----- Records

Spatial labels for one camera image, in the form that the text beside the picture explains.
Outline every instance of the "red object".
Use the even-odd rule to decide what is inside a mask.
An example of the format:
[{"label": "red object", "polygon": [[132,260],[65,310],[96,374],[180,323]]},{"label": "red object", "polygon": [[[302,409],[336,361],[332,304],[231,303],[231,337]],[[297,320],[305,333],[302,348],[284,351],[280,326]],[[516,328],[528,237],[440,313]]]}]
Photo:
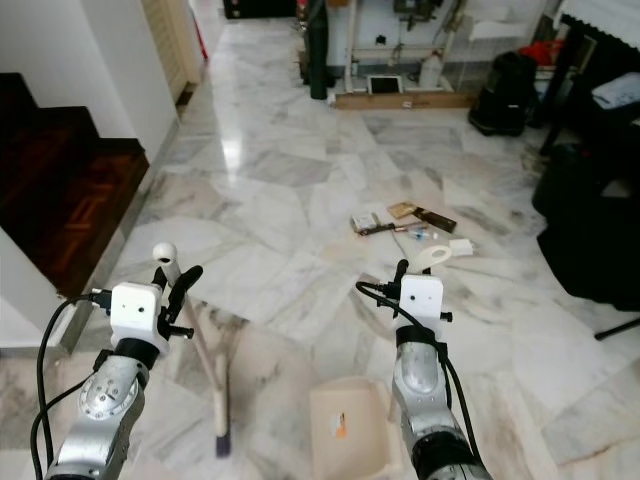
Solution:
[{"label": "red object", "polygon": [[518,52],[533,58],[540,66],[553,65],[552,55],[562,50],[564,40],[553,40],[550,42],[536,42],[529,47],[522,47]]},{"label": "red object", "polygon": [[205,62],[209,61],[209,55],[207,54],[207,47],[204,44],[204,40],[202,40],[202,35],[200,35],[200,27],[198,26],[198,22],[196,21],[196,15],[191,10],[191,16],[193,17],[193,24],[196,26],[196,33],[198,34],[198,42],[200,43],[200,51],[202,52],[202,58],[204,58]]}]

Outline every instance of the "white container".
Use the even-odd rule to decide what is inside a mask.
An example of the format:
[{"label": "white container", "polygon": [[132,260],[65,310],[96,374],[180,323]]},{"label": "white container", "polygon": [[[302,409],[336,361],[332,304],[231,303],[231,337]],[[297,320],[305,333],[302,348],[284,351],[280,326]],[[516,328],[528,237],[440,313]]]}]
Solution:
[{"label": "white container", "polygon": [[311,391],[315,480],[374,480],[405,471],[400,428],[388,419],[390,402],[382,383],[361,377]]},{"label": "white container", "polygon": [[420,68],[420,81],[418,84],[423,90],[434,90],[440,86],[440,76],[442,75],[442,59],[437,53],[432,53],[429,58],[422,62]]}]

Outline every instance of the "staircase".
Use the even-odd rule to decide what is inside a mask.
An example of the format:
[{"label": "staircase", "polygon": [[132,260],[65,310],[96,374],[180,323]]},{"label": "staircase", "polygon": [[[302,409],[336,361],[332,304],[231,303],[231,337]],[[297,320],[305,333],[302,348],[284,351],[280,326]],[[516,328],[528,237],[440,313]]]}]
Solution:
[{"label": "staircase", "polygon": [[0,74],[0,227],[59,293],[82,293],[149,164],[136,139],[100,138],[85,107],[39,108]]}]

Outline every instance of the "wooden block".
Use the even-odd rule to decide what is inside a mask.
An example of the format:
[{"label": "wooden block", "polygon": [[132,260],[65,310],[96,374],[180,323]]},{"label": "wooden block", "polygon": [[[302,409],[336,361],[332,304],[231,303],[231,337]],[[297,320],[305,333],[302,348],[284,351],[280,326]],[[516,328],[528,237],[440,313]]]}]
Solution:
[{"label": "wooden block", "polygon": [[469,108],[475,95],[454,92],[340,93],[334,107],[339,110],[392,110],[422,108]]}]

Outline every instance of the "black cable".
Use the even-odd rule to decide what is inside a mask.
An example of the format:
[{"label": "black cable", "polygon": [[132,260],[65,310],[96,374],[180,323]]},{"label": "black cable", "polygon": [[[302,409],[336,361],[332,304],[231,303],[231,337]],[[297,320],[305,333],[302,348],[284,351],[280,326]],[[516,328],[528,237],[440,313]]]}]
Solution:
[{"label": "black cable", "polygon": [[82,385],[84,385],[84,382],[87,381],[88,378],[89,377],[85,378],[81,382],[71,387],[69,390],[61,393],[56,398],[54,398],[49,403],[47,403],[44,411],[38,412],[38,415],[36,415],[36,418],[33,420],[33,424],[31,425],[30,445],[31,445],[31,460],[33,461],[33,469],[35,470],[35,473],[36,473],[36,480],[42,480],[42,466],[40,465],[40,455],[38,453],[38,427],[40,426],[40,420],[42,420],[42,418],[46,415],[46,412],[48,412],[51,409],[51,407],[53,407],[58,402],[61,402],[65,398],[67,398],[76,390],[80,389]]},{"label": "black cable", "polygon": [[38,359],[36,360],[36,383],[38,385],[38,405],[40,407],[40,414],[42,415],[42,429],[44,431],[44,442],[47,449],[47,466],[53,462],[53,440],[51,438],[51,426],[49,425],[49,415],[47,415],[47,400],[44,392],[44,354],[49,342],[49,337],[53,331],[58,317],[65,308],[74,304],[80,300],[92,300],[93,294],[80,295],[75,298],[70,298],[62,302],[62,304],[53,313],[49,324],[42,335],[42,342],[40,343],[40,349],[38,350]]},{"label": "black cable", "polygon": [[458,400],[460,401],[460,410],[462,410],[462,417],[464,419],[464,425],[467,430],[467,437],[469,438],[469,445],[471,447],[471,452],[473,453],[476,460],[484,465],[482,462],[482,458],[480,457],[480,451],[478,450],[478,444],[476,443],[476,437],[473,433],[473,426],[471,425],[471,417],[469,416],[469,408],[467,407],[467,401],[464,398],[464,392],[462,391],[462,384],[460,383],[460,378],[458,377],[458,373],[455,368],[453,368],[453,364],[449,360],[449,357],[445,355],[445,352],[442,351],[442,348],[435,341],[435,334],[433,330],[422,325],[418,320],[416,320],[409,312],[400,307],[400,305],[393,303],[388,298],[383,297],[382,295],[378,295],[369,291],[368,289],[372,289],[375,291],[379,291],[382,288],[381,285],[376,285],[375,283],[369,282],[356,282],[356,289],[366,295],[367,297],[373,298],[380,305],[384,305],[385,307],[392,308],[394,311],[398,312],[400,315],[409,320],[415,327],[420,329],[425,334],[426,342],[436,349],[438,355],[445,358],[445,364],[447,369],[451,373],[451,378],[453,379],[453,384],[456,387],[456,392],[458,393]]}]

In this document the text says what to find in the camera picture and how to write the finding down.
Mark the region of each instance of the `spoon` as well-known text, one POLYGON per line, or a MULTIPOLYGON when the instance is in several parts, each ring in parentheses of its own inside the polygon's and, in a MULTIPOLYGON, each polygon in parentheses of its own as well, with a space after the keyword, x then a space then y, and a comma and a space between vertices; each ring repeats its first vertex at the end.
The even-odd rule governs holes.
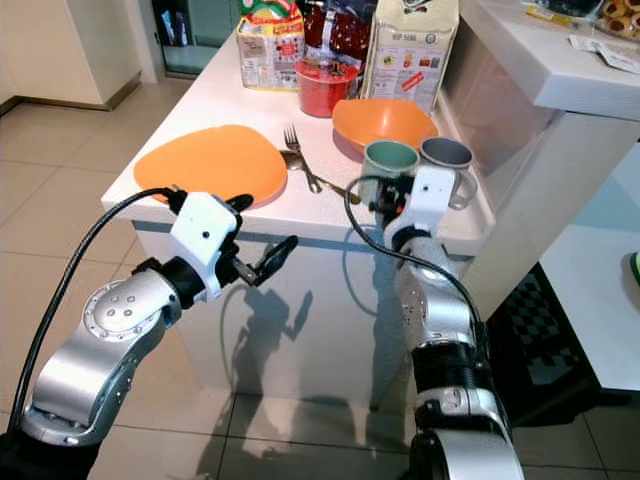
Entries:
MULTIPOLYGON (((287 164, 288 170, 304 170, 304 167, 302 165, 302 158, 296 152, 293 152, 291 150, 280 150, 280 153, 284 157, 284 162, 287 164)), ((323 183, 341 197, 344 197, 345 193, 347 193, 344 188, 334 185, 324 178, 320 178, 317 175, 314 175, 314 177, 317 181, 323 183)), ((351 203, 353 205, 358 205, 360 202, 362 202, 362 199, 355 193, 351 193, 349 198, 351 199, 351 203)))

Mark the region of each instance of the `red lid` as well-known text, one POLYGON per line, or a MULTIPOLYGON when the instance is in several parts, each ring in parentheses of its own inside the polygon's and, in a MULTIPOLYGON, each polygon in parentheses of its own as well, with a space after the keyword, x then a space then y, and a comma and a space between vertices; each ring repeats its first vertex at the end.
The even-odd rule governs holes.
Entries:
POLYGON ((333 63, 331 66, 320 66, 304 60, 295 63, 296 72, 303 77, 322 83, 350 82, 358 75, 358 68, 344 63, 333 63))

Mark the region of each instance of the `black cable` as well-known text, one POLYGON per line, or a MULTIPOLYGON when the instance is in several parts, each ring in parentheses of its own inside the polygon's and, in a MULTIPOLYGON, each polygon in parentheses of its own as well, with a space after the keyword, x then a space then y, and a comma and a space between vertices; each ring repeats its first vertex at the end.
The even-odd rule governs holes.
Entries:
POLYGON ((100 219, 84 236, 84 238, 80 242, 80 245, 78 245, 78 248, 71 257, 71 260, 69 260, 67 268, 65 269, 62 278, 60 279, 60 283, 58 283, 58 287, 51 297, 49 306, 47 307, 47 310, 45 311, 42 320, 40 321, 40 325, 38 325, 38 329, 33 336, 33 340, 31 341, 31 346, 29 347, 29 352, 27 353, 27 357, 24 361, 22 373, 20 374, 20 380, 18 381, 18 387, 16 388, 15 397, 13 399, 11 417, 9 418, 9 426, 7 428, 7 435, 9 439, 11 439, 14 436, 15 432, 18 430, 20 416, 22 415, 22 411, 24 410, 24 403, 27 398, 29 382, 31 380, 31 375, 33 374, 36 359, 38 358, 38 353, 40 352, 40 348, 42 347, 44 337, 47 334, 47 330, 49 330, 51 321, 53 320, 53 317, 56 314, 60 303, 62 302, 62 298, 64 297, 64 294, 69 287, 69 282, 71 281, 73 274, 78 268, 82 256, 91 245, 91 242, 95 239, 100 230, 102 230, 102 228, 107 223, 109 223, 109 221, 113 217, 115 217, 121 210, 124 210, 132 203, 137 202, 141 198, 149 197, 151 195, 164 195, 165 197, 167 197, 167 199, 171 200, 178 194, 178 192, 171 190, 170 188, 151 188, 131 195, 130 197, 111 207, 104 215, 102 215, 102 217, 100 217, 100 219))
POLYGON ((380 253, 384 253, 385 255, 389 255, 391 257, 395 257, 395 258, 397 258, 399 260, 405 260, 405 261, 408 261, 408 262, 413 262, 413 263, 415 263, 417 265, 420 265, 421 267, 429 269, 431 272, 435 272, 435 273, 443 276, 444 278, 446 278, 447 281, 449 283, 451 283, 451 285, 453 285, 455 287, 455 289, 458 291, 458 293, 460 293, 460 295, 462 295, 462 298, 464 299, 464 301, 467 303, 467 305, 471 309, 471 316, 472 316, 472 320, 473 320, 473 331, 474 331, 474 335, 476 337, 476 342, 478 343, 479 351, 483 355, 483 357, 488 358, 487 357, 488 348, 487 348, 487 345, 486 345, 486 336, 484 334, 484 325, 482 324, 482 322, 480 320, 480 313, 478 312, 478 307, 476 307, 476 305, 475 305, 475 303, 473 301, 473 298, 471 298, 471 295, 469 294, 469 292, 467 291, 465 286, 462 284, 462 282, 460 282, 460 280, 458 280, 455 276, 453 276, 451 273, 446 271, 444 268, 436 265, 435 263, 432 263, 432 262, 430 262, 428 260, 424 260, 422 258, 414 257, 413 255, 409 255, 409 254, 406 254, 406 253, 396 252, 395 250, 391 250, 390 248, 387 248, 384 245, 381 245, 381 244, 377 243, 375 240, 373 240, 362 229, 362 227, 360 226, 360 224, 356 220, 355 216, 353 215, 353 210, 351 209, 351 203, 349 202, 351 191, 359 183, 364 182, 364 181, 372 181, 372 180, 384 181, 384 180, 388 180, 388 179, 385 178, 385 177, 377 176, 377 175, 366 175, 366 176, 363 176, 363 177, 356 178, 351 183, 349 183, 349 185, 347 185, 347 187, 345 189, 345 194, 344 194, 344 197, 343 197, 343 199, 344 199, 344 209, 345 209, 345 212, 347 213, 347 217, 349 217, 349 221, 351 222, 351 226, 356 231, 356 233, 358 235, 360 235, 360 238, 362 238, 374 250, 377 250, 380 253))

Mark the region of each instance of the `mug handle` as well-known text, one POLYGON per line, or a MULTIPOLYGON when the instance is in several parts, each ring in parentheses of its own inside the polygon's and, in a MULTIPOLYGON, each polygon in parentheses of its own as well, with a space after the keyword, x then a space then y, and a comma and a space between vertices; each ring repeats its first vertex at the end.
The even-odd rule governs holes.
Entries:
POLYGON ((478 181, 475 179, 468 170, 458 170, 456 172, 460 175, 462 182, 466 183, 468 189, 468 196, 460 195, 458 192, 460 191, 460 187, 462 182, 456 188, 455 193, 451 196, 451 200, 449 201, 449 206, 454 210, 464 210, 469 206, 473 197, 478 193, 478 181))

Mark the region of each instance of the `red container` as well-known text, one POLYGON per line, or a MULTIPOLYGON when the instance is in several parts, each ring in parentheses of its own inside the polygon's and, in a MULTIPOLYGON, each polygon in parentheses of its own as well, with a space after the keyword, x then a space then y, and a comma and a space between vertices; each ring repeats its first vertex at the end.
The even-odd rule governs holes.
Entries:
POLYGON ((358 69, 333 62, 330 66, 296 62, 300 109, 314 117, 329 118, 338 101, 347 97, 358 69))

----------

### [What the task asks]
Search the data above for "Mark" and copy every line where it turns up.

### [Answer to the exercise]
Mark the region of each instance of the `spoon` as well-known text, one POLYGON per line, or a MULTIPOLYGON when the instance is in several parts, each ring in parentheses of its own inside the polygon's and, in a MULTIPOLYGON, each polygon in parentheses of its own as well, with a space after the keyword, x then a space then y, and a comma and a space between vertices; each ring repeats its first vertex at the end.
Mark the region of each instance of the `red lid` as well-known text, one POLYGON per line, or a MULTIPOLYGON when the instance is in several parts, each ring in parentheses of its own inside the polygon's and, in a MULTIPOLYGON, each polygon in parentheses of its own as well, with a space after the keyword, x then a space then y, and a comma and a space between vertices; each ring repeats its first vertex at the end.
Mark the region of each instance of the `black cable` as well-known text, one POLYGON per line, or a MULTIPOLYGON when the instance is in several parts, each ring in parentheses of its own inside the polygon's and, in a MULTIPOLYGON, each polygon in parentheses of its own as well, with a space after the keyword, x then a space then y, and a comma and a space between vertices; each ring repeats its first vertex at the end.
Mark the region of each instance of the `mug handle` as well-known text, one POLYGON per line, or a MULTIPOLYGON when the instance is in several parts, each ring in parentheses of its own inside the polygon's and, in a MULTIPOLYGON, each polygon in parentheses of its own as well, with a space after the keyword, x then a space then y, and a comma and a space between vertices; each ring repeats its first vertex at the end.
Mark the region of each instance of the `red container` as well-known text, one POLYGON per line, or a MULTIPOLYGON when the instance is in several parts, each ring in parentheses of its own inside the polygon's and, in a MULTIPOLYGON, each polygon in parentheses of its own as well, with a space after the keyword, x then a space then y, and a comma and a space between vertices; each ring repeats its first vertex at the end.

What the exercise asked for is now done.